### Work request
Leave out the pictures, and retype the remaining data exactly.

= = = = = = =

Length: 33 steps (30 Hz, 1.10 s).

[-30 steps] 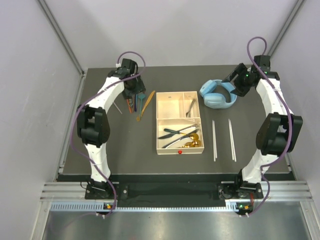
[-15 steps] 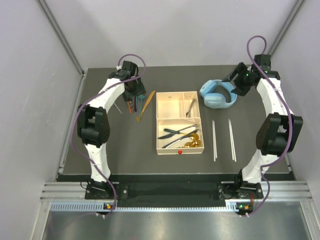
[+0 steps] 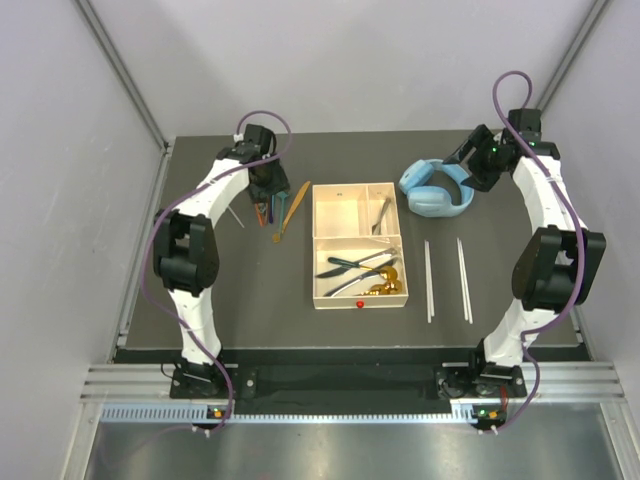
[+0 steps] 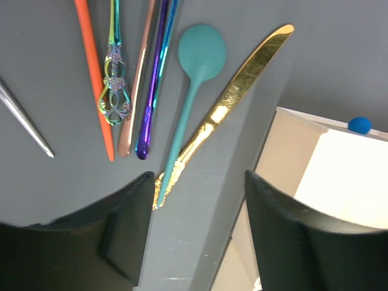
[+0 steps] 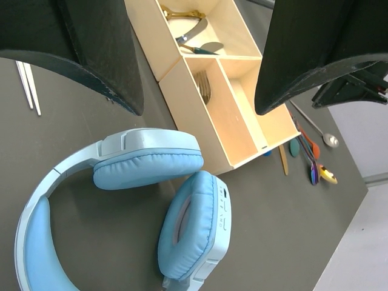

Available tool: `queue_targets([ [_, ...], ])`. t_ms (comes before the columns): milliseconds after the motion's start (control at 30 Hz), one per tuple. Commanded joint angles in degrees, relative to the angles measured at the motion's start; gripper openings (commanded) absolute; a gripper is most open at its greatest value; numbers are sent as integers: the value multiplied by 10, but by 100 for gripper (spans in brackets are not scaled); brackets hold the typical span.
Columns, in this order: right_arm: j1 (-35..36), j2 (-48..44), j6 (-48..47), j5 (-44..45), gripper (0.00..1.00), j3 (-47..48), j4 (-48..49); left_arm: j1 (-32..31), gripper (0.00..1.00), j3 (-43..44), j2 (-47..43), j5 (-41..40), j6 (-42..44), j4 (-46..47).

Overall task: Sort the eating utensils into containers
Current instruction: Adjust the storage box at the center of the board.

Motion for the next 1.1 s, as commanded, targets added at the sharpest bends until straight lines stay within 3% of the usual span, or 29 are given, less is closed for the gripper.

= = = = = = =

### Solved exercise
Length: 33 steps (30 Hz, 1.10 s).

[-30 steps] 
[-15 steps] 
[+0 steps] 
[+0 steps] 
[+0 steps] 

Available tool: `queue_targets([ [_, ...], ])`. t_ms (comes before the columns): milliseconds after the motion's start (control at 30 Hz), one per tuple. Commanded joint angles in degrees, relative to the angles measured at the motion's start; gripper openings (commanded) absolute; a gripper is most open at its greatest value; numbers are sent as integers: the value multiplied by 10, but by 100 for gripper (spans in brackets are not scaled); brackets hold the typical span.
Columns, in this order: right_arm: j1 (-35..36), j2 (-48..44), j6 (-48..47), j5 (-44..45), gripper (0.00..1.00), j3 (-47..48), j4 (-48..49); left_arm: j1 (-32..31), gripper (0.00..1.00), j3 (-43..44), j2 (-47..43), j5 (-41..40), j6 (-42..44), j4 (-46..47).

Overall task: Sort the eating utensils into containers
Current instruction: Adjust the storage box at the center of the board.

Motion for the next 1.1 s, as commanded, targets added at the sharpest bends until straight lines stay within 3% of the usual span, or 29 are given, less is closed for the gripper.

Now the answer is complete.